__What to work on__
Search the records below for "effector"; copy each line that has it.

__Extracted information__
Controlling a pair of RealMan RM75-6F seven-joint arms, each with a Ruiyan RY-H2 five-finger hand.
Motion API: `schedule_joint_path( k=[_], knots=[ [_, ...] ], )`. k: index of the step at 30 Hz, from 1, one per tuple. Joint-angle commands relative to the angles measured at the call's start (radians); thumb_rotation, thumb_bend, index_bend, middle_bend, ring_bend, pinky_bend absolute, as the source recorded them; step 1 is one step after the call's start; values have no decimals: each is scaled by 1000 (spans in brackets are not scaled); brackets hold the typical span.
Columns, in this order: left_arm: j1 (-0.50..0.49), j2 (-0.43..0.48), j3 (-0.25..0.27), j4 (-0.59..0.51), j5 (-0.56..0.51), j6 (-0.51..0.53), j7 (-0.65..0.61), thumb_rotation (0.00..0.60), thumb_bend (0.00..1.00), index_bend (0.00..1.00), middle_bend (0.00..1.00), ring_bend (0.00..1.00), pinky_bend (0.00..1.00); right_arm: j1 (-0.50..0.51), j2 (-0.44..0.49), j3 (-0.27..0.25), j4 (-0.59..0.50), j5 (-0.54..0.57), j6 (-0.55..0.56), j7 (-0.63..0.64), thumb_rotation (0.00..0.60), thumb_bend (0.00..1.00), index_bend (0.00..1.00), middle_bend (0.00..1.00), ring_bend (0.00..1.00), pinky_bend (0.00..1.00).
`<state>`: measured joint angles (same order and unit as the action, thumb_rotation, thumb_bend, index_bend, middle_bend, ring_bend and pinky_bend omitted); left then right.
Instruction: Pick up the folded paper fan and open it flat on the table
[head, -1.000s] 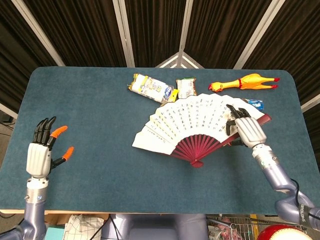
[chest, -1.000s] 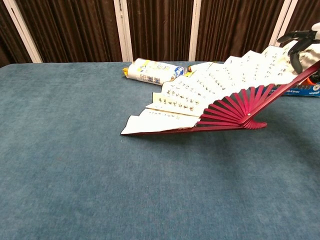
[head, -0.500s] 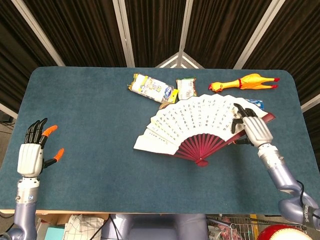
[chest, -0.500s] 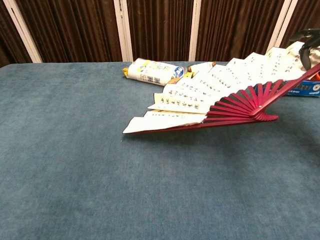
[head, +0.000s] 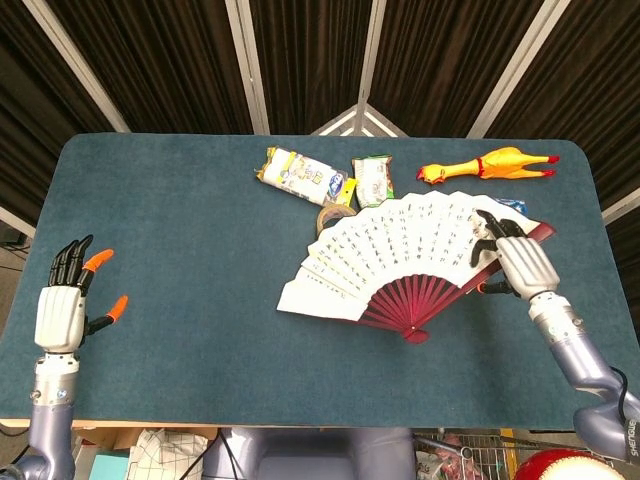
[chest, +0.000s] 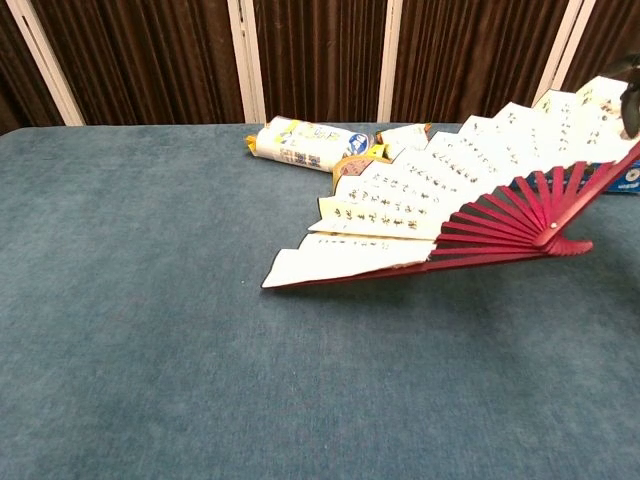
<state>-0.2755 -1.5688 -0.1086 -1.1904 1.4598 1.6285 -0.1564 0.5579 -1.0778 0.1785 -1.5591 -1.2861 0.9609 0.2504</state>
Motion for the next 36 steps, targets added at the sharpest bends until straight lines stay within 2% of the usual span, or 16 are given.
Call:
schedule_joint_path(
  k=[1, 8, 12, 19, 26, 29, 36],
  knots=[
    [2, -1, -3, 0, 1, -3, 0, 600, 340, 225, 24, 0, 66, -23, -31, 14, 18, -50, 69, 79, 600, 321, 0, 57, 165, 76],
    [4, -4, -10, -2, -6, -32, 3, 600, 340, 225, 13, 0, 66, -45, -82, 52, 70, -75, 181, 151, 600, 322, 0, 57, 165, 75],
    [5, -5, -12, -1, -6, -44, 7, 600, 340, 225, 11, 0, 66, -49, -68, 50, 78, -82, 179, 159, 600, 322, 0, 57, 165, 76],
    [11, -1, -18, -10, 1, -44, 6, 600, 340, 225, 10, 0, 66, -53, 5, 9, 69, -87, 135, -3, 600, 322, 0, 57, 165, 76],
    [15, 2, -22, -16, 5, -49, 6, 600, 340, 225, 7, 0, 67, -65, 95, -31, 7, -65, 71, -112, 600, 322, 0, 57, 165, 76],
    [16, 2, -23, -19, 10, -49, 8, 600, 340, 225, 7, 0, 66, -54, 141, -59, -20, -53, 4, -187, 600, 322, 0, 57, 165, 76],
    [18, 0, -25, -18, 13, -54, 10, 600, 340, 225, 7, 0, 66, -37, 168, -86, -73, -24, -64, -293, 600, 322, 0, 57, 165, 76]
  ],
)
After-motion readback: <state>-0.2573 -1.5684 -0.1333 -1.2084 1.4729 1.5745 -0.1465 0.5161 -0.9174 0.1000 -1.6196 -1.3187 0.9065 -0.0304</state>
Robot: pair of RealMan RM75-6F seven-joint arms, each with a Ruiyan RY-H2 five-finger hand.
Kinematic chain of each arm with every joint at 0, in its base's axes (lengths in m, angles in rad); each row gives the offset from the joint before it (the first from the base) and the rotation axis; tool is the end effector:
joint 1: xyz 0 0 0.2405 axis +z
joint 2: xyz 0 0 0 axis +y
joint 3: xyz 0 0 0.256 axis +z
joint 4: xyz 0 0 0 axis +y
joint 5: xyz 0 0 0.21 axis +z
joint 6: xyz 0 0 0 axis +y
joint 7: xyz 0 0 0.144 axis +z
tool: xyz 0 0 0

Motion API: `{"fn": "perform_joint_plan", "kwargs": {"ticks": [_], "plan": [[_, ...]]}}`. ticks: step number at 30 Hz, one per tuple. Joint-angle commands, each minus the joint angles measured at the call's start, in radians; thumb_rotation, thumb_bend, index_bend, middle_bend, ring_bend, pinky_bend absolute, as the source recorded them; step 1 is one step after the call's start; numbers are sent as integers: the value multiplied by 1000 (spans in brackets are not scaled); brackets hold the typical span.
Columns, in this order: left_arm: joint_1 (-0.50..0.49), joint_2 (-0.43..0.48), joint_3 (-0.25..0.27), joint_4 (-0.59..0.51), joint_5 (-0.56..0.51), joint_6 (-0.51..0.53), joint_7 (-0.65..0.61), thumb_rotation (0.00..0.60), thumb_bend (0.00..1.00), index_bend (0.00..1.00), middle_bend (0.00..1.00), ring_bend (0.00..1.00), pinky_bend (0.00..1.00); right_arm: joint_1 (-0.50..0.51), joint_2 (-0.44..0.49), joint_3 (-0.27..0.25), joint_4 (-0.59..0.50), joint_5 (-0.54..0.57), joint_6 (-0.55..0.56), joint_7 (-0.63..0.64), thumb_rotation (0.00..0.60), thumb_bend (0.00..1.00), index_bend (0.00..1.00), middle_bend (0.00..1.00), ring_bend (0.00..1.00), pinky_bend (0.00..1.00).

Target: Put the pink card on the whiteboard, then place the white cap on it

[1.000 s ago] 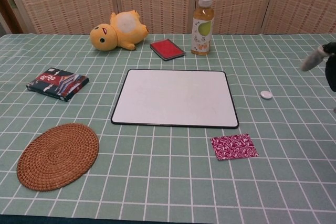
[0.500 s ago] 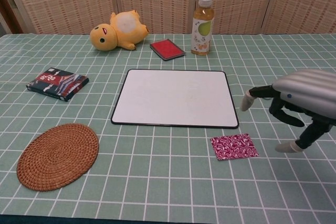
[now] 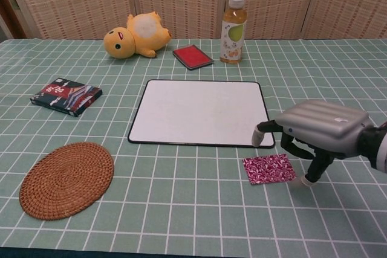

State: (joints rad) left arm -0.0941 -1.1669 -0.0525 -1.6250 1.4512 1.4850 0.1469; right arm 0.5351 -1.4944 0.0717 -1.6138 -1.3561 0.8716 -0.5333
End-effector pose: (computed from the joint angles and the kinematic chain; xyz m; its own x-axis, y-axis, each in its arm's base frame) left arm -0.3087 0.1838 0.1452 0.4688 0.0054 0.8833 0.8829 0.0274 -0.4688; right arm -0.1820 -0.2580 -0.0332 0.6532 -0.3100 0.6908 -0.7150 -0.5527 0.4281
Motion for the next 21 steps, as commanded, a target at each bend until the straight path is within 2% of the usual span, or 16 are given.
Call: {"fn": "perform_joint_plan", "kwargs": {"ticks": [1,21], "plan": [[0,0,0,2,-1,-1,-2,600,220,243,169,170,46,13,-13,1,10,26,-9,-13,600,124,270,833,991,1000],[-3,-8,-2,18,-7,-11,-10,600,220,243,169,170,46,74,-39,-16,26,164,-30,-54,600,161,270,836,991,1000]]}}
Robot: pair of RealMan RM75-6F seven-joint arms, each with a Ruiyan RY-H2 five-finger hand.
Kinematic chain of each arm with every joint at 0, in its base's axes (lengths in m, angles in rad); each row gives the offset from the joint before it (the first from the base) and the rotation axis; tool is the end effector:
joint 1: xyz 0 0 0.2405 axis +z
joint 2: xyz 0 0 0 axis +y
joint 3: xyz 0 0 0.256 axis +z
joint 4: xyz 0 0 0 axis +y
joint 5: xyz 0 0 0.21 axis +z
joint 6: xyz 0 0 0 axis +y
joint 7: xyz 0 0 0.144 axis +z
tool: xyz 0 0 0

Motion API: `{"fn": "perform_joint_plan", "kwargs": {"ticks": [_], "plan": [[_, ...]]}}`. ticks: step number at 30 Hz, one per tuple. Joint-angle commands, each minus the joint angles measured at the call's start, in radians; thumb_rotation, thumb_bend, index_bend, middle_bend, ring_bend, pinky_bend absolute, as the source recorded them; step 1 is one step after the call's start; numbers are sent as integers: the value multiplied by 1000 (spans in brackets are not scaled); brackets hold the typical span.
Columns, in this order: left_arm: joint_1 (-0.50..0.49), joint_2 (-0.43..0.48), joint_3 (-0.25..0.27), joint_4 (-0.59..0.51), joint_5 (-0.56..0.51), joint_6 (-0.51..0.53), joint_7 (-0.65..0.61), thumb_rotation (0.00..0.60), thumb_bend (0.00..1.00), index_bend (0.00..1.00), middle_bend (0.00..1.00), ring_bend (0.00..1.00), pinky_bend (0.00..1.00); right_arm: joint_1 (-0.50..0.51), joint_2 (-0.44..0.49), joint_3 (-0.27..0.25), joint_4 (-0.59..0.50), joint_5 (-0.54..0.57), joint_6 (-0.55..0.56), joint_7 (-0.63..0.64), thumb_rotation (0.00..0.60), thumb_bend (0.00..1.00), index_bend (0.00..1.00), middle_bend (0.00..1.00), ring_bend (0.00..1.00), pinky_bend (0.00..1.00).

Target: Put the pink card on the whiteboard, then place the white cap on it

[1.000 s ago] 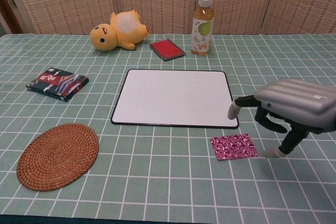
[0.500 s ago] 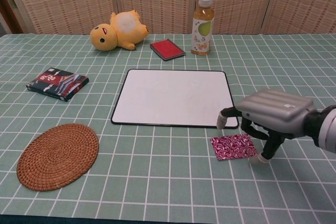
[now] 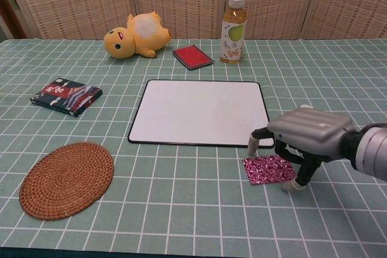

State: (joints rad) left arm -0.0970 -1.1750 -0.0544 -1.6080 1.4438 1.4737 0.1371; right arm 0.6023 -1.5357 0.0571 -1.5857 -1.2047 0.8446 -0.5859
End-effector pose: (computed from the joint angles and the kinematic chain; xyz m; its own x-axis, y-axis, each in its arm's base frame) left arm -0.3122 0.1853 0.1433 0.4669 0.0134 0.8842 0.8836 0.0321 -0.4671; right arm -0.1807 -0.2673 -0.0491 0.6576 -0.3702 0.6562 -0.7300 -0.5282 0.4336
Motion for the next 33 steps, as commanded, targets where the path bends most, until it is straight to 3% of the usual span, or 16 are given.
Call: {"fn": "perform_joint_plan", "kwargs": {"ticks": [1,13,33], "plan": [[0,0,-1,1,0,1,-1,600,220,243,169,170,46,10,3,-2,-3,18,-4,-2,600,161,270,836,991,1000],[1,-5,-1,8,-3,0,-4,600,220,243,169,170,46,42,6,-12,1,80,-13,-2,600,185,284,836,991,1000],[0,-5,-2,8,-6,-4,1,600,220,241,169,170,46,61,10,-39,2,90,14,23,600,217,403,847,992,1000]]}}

__Result of this exercise__
Kinematic chain of each arm with every joint at 0, in its base's axes (lengths in m, angles in rad); each row gives the offset from the joint before it (the first from the base) and the rotation axis; tool is the end effector:
End-effector pose: (computed from the joint angles and the kinematic chain; xyz m; its own x-axis, y-axis, each in its arm's base frame) left arm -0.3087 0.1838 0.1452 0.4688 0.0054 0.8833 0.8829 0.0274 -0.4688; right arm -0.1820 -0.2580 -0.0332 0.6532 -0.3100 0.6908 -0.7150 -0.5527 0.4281
Kinematic chain of each arm with every joint at 0, in its base's axes (lengths in m, angles in rad); each row gives the offset from the joint before it (the first from the base) and the rotation axis; tool is the end effector:
End-effector pose: (computed from the joint angles and the kinematic chain; xyz m; its own x-axis, y-axis, each in its arm's base frame) left arm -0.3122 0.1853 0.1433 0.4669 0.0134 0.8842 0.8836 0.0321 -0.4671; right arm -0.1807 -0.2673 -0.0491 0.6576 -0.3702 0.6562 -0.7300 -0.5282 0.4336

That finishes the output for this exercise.